**Exercise details**
Transcribe all records, preserving every character.

Records from a collection:

● ● ● ●

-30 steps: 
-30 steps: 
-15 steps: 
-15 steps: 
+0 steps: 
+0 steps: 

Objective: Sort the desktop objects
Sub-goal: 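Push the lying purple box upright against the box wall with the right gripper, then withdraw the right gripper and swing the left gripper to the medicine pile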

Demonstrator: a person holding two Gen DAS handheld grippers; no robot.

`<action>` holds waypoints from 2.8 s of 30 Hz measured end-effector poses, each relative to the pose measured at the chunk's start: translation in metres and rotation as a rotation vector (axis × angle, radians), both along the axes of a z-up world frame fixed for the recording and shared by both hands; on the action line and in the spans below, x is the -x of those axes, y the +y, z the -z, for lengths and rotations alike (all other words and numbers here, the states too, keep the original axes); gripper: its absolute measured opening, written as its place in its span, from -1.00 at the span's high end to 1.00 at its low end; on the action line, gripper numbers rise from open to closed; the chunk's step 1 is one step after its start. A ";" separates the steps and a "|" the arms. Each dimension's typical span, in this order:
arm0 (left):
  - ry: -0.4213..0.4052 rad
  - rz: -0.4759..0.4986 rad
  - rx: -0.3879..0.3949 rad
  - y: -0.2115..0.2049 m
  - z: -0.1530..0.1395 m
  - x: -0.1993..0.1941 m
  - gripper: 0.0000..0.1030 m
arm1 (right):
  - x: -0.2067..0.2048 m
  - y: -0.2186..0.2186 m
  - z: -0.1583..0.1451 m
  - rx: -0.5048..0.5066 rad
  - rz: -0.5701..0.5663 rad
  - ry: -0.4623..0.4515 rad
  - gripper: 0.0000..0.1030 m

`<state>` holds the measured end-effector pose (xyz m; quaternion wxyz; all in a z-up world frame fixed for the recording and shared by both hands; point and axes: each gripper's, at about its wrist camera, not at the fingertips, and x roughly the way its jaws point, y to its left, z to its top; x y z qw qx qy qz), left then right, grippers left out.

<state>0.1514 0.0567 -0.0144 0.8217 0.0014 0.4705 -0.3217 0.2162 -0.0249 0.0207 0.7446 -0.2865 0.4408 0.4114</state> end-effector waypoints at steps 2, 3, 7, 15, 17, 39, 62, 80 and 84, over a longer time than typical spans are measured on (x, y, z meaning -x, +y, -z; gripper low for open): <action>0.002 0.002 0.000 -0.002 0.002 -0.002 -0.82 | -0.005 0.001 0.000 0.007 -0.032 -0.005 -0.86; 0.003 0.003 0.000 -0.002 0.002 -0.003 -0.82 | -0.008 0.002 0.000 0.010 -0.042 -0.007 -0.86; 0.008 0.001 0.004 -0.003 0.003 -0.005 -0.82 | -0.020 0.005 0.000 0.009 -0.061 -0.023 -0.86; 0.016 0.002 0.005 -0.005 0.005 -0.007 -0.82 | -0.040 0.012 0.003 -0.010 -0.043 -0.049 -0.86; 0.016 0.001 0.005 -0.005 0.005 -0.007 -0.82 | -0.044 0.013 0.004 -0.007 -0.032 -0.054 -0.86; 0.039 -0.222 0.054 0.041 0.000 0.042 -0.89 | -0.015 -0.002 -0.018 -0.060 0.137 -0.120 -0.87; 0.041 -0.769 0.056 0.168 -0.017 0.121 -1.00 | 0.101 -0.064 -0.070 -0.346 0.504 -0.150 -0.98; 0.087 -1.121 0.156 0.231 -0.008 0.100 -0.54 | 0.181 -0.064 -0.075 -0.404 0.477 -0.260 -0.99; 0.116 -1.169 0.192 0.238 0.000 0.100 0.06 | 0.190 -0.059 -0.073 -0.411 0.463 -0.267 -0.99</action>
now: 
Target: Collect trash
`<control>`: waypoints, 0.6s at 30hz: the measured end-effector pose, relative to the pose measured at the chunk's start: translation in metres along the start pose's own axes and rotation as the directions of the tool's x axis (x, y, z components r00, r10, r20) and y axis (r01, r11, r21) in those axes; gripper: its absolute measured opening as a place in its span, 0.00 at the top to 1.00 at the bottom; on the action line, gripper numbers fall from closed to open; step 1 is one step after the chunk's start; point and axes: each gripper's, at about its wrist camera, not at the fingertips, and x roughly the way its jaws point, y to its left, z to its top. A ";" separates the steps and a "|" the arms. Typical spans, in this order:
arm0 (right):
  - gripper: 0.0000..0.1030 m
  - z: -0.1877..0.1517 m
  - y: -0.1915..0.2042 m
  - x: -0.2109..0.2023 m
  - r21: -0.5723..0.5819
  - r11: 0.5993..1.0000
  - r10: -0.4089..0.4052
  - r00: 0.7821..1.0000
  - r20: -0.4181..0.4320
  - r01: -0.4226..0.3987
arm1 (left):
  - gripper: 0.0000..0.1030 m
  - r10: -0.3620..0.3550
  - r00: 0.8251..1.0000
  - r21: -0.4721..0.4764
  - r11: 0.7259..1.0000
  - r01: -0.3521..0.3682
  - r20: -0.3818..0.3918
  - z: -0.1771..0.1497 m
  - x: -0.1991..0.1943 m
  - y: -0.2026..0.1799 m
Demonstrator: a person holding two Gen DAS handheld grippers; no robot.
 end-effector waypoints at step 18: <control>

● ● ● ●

**Output for this task**
-30 steps: 
-30 steps: 
-15 steps: 
-15 steps: 
+0 steps: 
+0 steps: 

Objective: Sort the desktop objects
Sub-goal: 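Push the lying purple box upright against the box wall with the right gripper, then withdraw the right gripper and swing the left gripper to the medicine pile
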
Demonstrator: a person holding two Gen DAS handheld grippers; no robot.

`<action>` holds waypoints from 2.8 s of 30 Hz measured end-effector poses, each relative to the pose measured at the chunk's start: translation in metres and rotation as a rotation vector (axis × angle, radians), both along the axes of a z-up world frame fixed for the recording and shared by both hands; on the action line and in the spans below, x is the -x of those axes, y the +y, z the -z, for lengths and rotations alike (all other words and numbers here, the states too, keep the original axes); gripper: its absolute measured opening, written as its place in its span, from -1.00 at the span's high end to 1.00 at its low end; on the action line, gripper numbers rise from open to closed; the chunk's step 1 is one step after its start. A ";" separates the steps and a "|" the arms. Each dimension's typical span, in this order:
arm0 (left):
  - ry: -0.4213..0.4052 rad
  - rz: -0.4759..0.4986 rad
  - rx: -0.3879..0.3949 rad
  - y: -0.2115..0.2049 m
  - z: -0.1530..0.1395 m
  - x: -0.1993..0.1941 m
  - gripper: 0.0000..0.1030 m
arm1 (right):
  - x: -0.2067..0.2048 m
  - y: -0.2186..0.2186 m
  - z: -0.1583..0.1451 m
  - rx: -0.5048..0.5066 rad
  - rz: -0.5701..0.5663 rad
  - ry: -0.4623..0.4515 rad
  - gripper: 0.0000..0.1030 m

`<state>` holds the measured end-effector pose (xyz m; quaternion wxyz; all in a z-up world frame fixed for the recording and shared by both hands; point and axes: each gripper's, at about its wrist camera, not at the fingertips, and x roughly the way its jaws point, y to its left, z to its top; x y z qw qx qy qz), left then right, grippers left out.

<state>0.1514 0.0567 -0.0144 0.8217 0.0014 0.4705 -0.3217 0.2162 -0.0249 0.0207 0.7446 -0.2865 0.4408 0.4114</state> end-effector waypoints at steps 2, 3, 7, 15, 17, 39, 62, 80 and 84, over a longer time than typical spans are measured on (x, y, z meaning -x, +y, -z; gripper low for open): <action>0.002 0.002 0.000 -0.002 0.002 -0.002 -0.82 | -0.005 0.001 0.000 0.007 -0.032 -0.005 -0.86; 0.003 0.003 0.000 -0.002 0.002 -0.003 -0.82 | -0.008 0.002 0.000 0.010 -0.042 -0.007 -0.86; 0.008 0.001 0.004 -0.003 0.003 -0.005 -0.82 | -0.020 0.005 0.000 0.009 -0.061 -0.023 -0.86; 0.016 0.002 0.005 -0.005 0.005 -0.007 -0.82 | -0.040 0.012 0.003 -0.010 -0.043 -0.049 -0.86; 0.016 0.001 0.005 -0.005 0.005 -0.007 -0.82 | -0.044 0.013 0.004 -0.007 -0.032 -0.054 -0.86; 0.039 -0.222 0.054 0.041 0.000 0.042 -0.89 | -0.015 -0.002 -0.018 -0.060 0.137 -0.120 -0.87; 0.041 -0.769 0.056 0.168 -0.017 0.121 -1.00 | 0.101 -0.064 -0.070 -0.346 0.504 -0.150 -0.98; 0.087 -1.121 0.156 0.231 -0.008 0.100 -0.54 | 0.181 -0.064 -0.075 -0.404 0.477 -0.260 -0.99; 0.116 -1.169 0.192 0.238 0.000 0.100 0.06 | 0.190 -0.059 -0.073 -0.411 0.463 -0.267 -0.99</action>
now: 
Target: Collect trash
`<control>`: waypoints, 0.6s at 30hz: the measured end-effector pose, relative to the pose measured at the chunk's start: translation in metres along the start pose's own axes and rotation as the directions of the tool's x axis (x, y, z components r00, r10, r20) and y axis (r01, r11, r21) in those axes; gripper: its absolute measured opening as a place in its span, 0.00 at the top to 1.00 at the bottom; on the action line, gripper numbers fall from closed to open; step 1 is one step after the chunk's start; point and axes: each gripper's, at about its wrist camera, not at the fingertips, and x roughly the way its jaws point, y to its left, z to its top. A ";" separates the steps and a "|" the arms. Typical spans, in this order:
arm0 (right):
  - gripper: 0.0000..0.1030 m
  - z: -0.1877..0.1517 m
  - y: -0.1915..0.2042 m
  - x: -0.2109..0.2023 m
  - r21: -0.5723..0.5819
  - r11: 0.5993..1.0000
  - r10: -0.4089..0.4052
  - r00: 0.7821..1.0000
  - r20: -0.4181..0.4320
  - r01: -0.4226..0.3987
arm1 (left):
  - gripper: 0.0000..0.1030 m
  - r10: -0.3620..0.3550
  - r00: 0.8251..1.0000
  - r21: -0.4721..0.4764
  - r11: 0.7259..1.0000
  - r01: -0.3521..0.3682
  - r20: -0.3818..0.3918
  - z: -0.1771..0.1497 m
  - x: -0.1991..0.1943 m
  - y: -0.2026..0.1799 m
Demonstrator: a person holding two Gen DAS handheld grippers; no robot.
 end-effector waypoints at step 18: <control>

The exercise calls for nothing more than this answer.